13 Giugno 2025 :
Stefano Caliciuri
La Corea del Nord ha ulteriormente irrigidito la propria legislazione penale per contrastare l’ingresso di influenze culturali straniere, in particolare quelle provenienti dalla Corea del Sud. Secondo il ministero della giustizia sudcoreano, tra le modifiche al codice penale nordcoreano spicca l’ampliamento dell’applicazione della pena di morte, ora estesa anche ai reati legati alla diffusione della cosiddetta “cultura antisocialista”. Il ministero di Seul ci ha tenuto a dire che non ha solo studiato le fattispecie penali delineate in ciascun articolo del Codice nordcoreano, le ha anche comparate alle norme penali di Corea del Sud, Russia, Cina e Vietnam.
Il rapporto, frutto di un’analisi dettagliata delle revisioni legislative effettuate da Pyongyang nel dicembre 2023, sottolinea come le nuove disposizioni coinvolgano reati legati alla droga, all’ideologia reazionaria e alla cultura straniera, inclusa la cosiddetta Hallyu, l’onda culturale sudcoreana che comprende K-pop, drama e linguaggio popolare.
Un esempio emblematico è l’uso della parola “oppa”. In Corea del Nord mantiene un significato strettamente tradizionale e letterale: viene utilizzato esclusivamente dalle donne per riferirsi al fratello maggiore (biologico o adottivo). A differenza della Corea del Sud, dove “oppa” è diventato un termine affettuoso e colloquiale usato anche per rivolgersi a fidanzati, amici maschi più grandi o celebrità, in Corea del Nord l’uso del vocabolo deve essere limitato alla sola accezione fraterna. L’uso sudcoreano del termine è visto come un’influenza culturale pericolosa e potenzialmente antisocialista. Il regime nordcoreano considera infatti questi usi non ortodossi come parte della penetrazione ideologica straniera, in particolare legata alla Hallyu, che comprende non solo musica e serie Tv ma anche modi di parlare e di relazionarsi, ritenuti sovversivi e decadenti. Il trend è interpretato dal regime come un potenziale pericolo per la stabilità del sistema.

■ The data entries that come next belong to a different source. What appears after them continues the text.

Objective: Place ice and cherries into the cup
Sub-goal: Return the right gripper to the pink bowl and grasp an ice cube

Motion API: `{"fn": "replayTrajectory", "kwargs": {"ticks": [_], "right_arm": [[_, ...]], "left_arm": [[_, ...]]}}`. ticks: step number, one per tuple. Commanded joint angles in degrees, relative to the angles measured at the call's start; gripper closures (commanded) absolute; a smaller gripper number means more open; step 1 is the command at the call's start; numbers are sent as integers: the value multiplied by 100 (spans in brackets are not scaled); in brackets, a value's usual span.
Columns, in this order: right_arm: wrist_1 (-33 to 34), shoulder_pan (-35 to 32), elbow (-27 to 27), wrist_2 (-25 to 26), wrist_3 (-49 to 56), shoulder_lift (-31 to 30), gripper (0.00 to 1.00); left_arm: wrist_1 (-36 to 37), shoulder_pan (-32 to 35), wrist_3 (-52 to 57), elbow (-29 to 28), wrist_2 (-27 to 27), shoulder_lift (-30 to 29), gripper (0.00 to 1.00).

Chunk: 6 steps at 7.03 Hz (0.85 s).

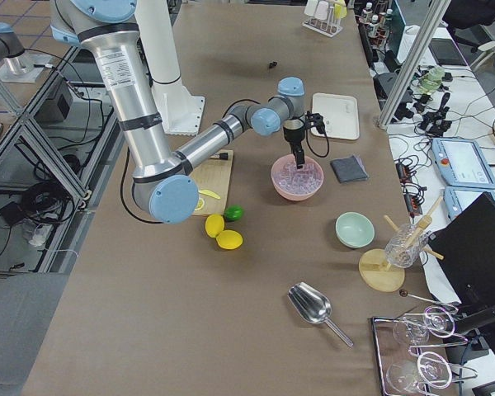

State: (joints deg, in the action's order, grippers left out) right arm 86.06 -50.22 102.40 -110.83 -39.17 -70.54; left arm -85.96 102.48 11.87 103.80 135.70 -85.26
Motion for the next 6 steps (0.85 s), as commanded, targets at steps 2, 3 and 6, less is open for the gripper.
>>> {"fn": "replayTrajectory", "kwargs": {"ticks": [2,3,6], "right_arm": [[-28,-22,-386,140,302,49,14],[-28,-14,-500,289,331,67,16],[-19,4,-843,475,542,383,24]], "left_arm": [[0,-9,0,-35,0,-35,2],[0,0,0,-44,0,-35,2],[0,-9,0,-35,0,-35,2]]}}
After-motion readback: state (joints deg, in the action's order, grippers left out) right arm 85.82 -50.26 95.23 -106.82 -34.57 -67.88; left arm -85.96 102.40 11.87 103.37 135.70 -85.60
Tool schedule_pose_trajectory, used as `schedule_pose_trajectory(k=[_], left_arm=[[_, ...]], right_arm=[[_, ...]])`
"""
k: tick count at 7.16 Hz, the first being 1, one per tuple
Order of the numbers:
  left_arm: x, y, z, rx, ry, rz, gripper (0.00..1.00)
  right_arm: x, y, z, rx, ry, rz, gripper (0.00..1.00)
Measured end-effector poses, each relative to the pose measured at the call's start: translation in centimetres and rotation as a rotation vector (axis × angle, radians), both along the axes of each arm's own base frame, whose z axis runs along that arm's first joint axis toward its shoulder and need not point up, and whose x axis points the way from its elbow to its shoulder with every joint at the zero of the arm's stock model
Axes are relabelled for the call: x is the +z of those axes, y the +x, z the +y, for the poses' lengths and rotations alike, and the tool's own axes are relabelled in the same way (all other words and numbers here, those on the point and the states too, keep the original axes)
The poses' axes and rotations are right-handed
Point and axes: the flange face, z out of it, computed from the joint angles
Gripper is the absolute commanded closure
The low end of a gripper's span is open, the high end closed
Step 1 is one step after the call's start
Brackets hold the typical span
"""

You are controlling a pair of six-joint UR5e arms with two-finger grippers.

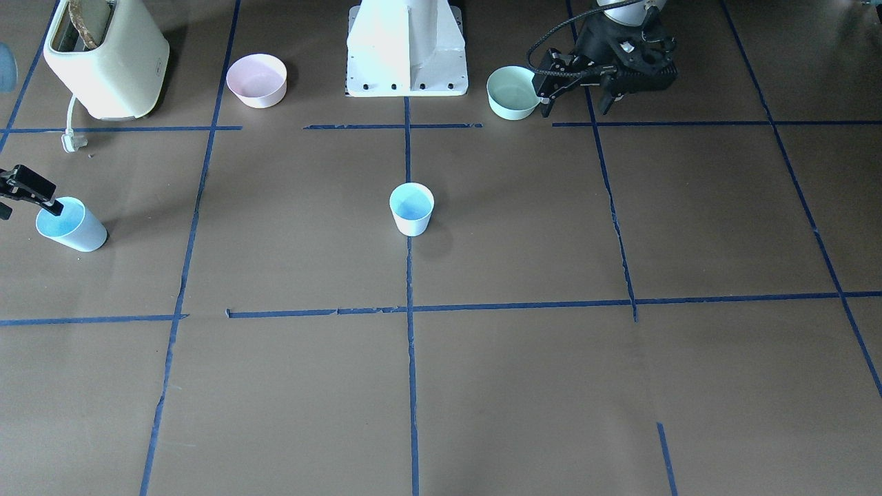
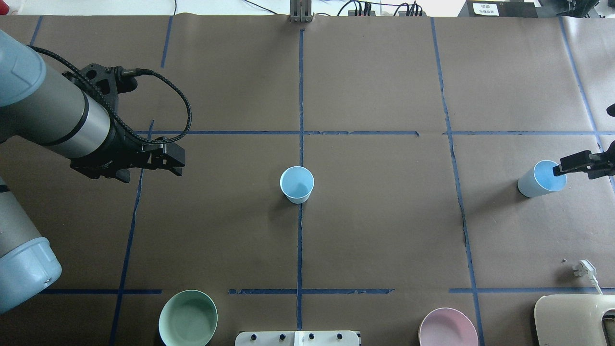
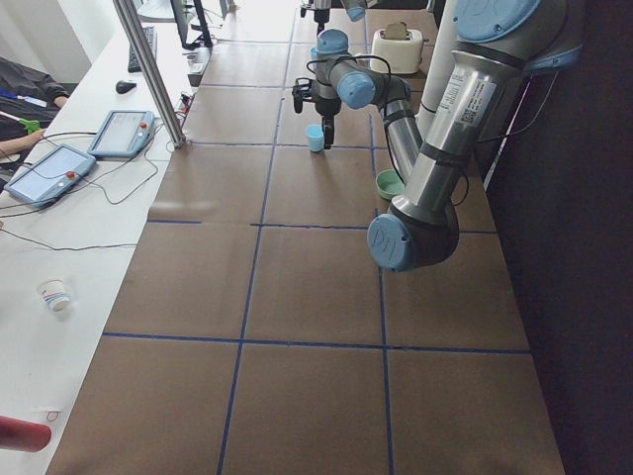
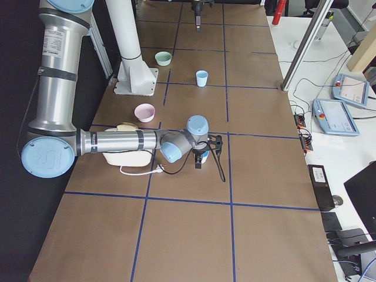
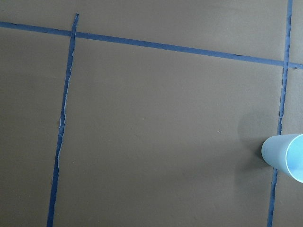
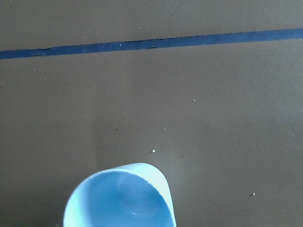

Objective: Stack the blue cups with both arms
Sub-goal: 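Open the left gripper and withdraw it while the right gripper reaches the other cup, then grasp the second light-blue cup with the right gripper and lift it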

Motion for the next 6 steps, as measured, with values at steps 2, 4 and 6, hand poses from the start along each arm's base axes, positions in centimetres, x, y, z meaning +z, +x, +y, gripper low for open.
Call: schedule_pose_trajectory(k=[2, 4, 6], left_arm=[[0.0, -0.1, 0.1, 0.000, 0.000, 0.000, 0.00], [0.2, -0.3, 0.3, 0.000, 0.000, 0.000, 0.00], [0.4, -0.4, 0.3, 0.000, -0.002, -0.003, 0.00]], right_arm=[[1.8, -0.6, 0.0, -0.005, -0.024, 0.025, 0.52], [2.0, -1.0, -0.4, 0.012, -0.036, 0.037, 1.00], [0.8, -1.5, -1.0, 0.015, -0.023, 0.023, 1.00]])
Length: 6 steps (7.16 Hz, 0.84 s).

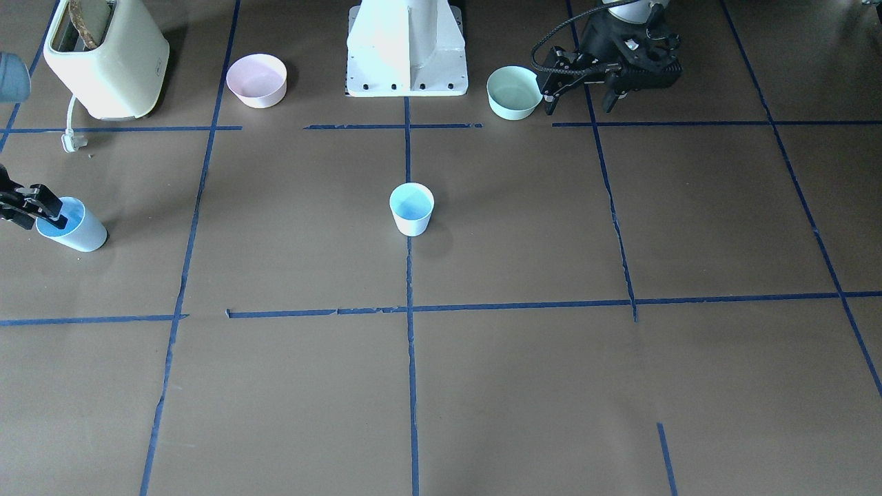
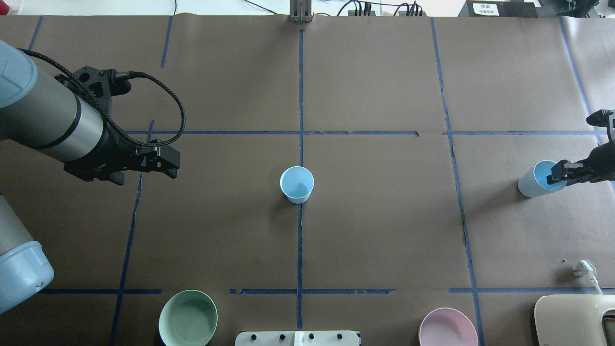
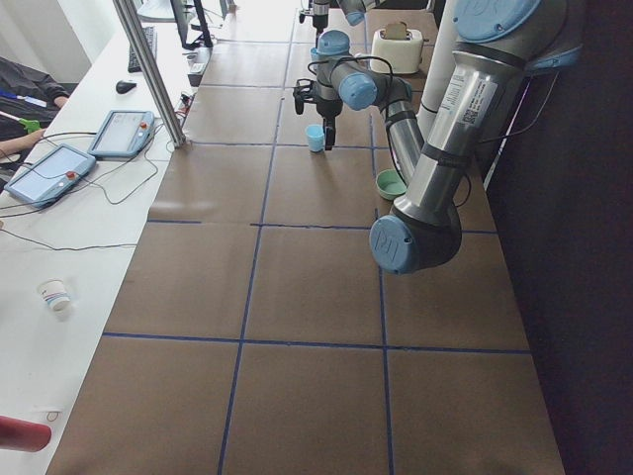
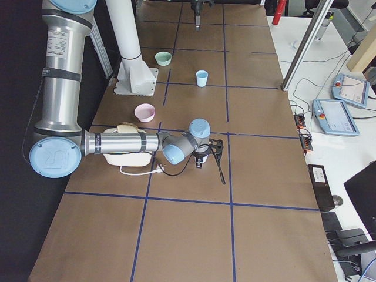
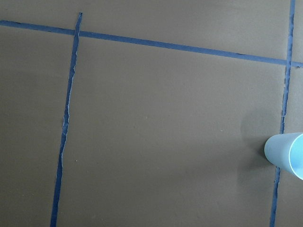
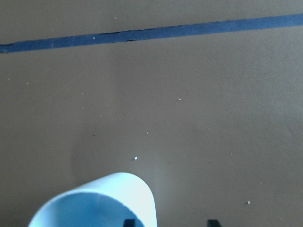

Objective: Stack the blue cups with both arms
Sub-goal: 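Grasp the second light-blue cup with the right gripper and lift it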

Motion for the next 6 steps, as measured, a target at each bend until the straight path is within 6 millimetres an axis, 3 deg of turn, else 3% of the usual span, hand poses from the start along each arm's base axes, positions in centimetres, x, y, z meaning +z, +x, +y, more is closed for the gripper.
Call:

Con la nuova revisione del codice penale, il numero dei reati punibili con la pena capitale è salito da undici a sedici. Contestualmente, sono stati eliminati riferimenti alla “riunificazione nazionale” da diversi articoli, segno del peggioramento delle relazioni intercoreane, ora descritte come un conflitto tra “due stati ostili”. Tra le novità, è stato introdotto un nuovo reato per la profanazione dei simboli nazionali, come la bandiera o l’emblema statale, e sono stati incorporati articoli ispirati alle sanzioni imposte dalla comunità internazionale.
Le modifiche legislative si inseriscono in un contesto già gravemente compromesso sul piano dei diritti umani. Secondo le Nazioni Unite e numerose organizzazioni per i diritti umani, la Corea del Nord è uno dei paesi più repressivi al mondo. Il regime esercita un controllo totale sulla vita dei cittadini, limitando drasticamente libertà fondamentali come quella di espressione, informazione, religione e movimento. Testimonianze di disertori e rapporti internazionali parlano di campi di prigionia politica, dove detenuti – inclusi interi nuclei familiari – sono sottoposti a torture, lavori forzati, fame cronica e, in alcuni casi, esecuzioni sommarie. Anche il semplice possesso di media sudcoreani, come film o musica, può portare a pene durissime, fino alla condanna a morte.
Le nuove misure punitive sembrano dunque confermare la strategia del regime di Kim Jong-un di soffocare ogni forma di influenza esterna che possa minare l’ideologia ufficiale o incoraggiare il dissenso, soprattutto tra le nuove generazioni. “Ci auguriamo che l’analisi delle Nazioni unite possa costituire una base solida per sviluppi futuri, volti a promuovere l’integrazione dei sistemi legali delle due Coree – ha dichiarato il Ministero della Giustizia sudcoreano – ma intanto continueremo a lavorare per prepararci all’unificazione dei quadri giuridici e istituzionali della penisola coreana”.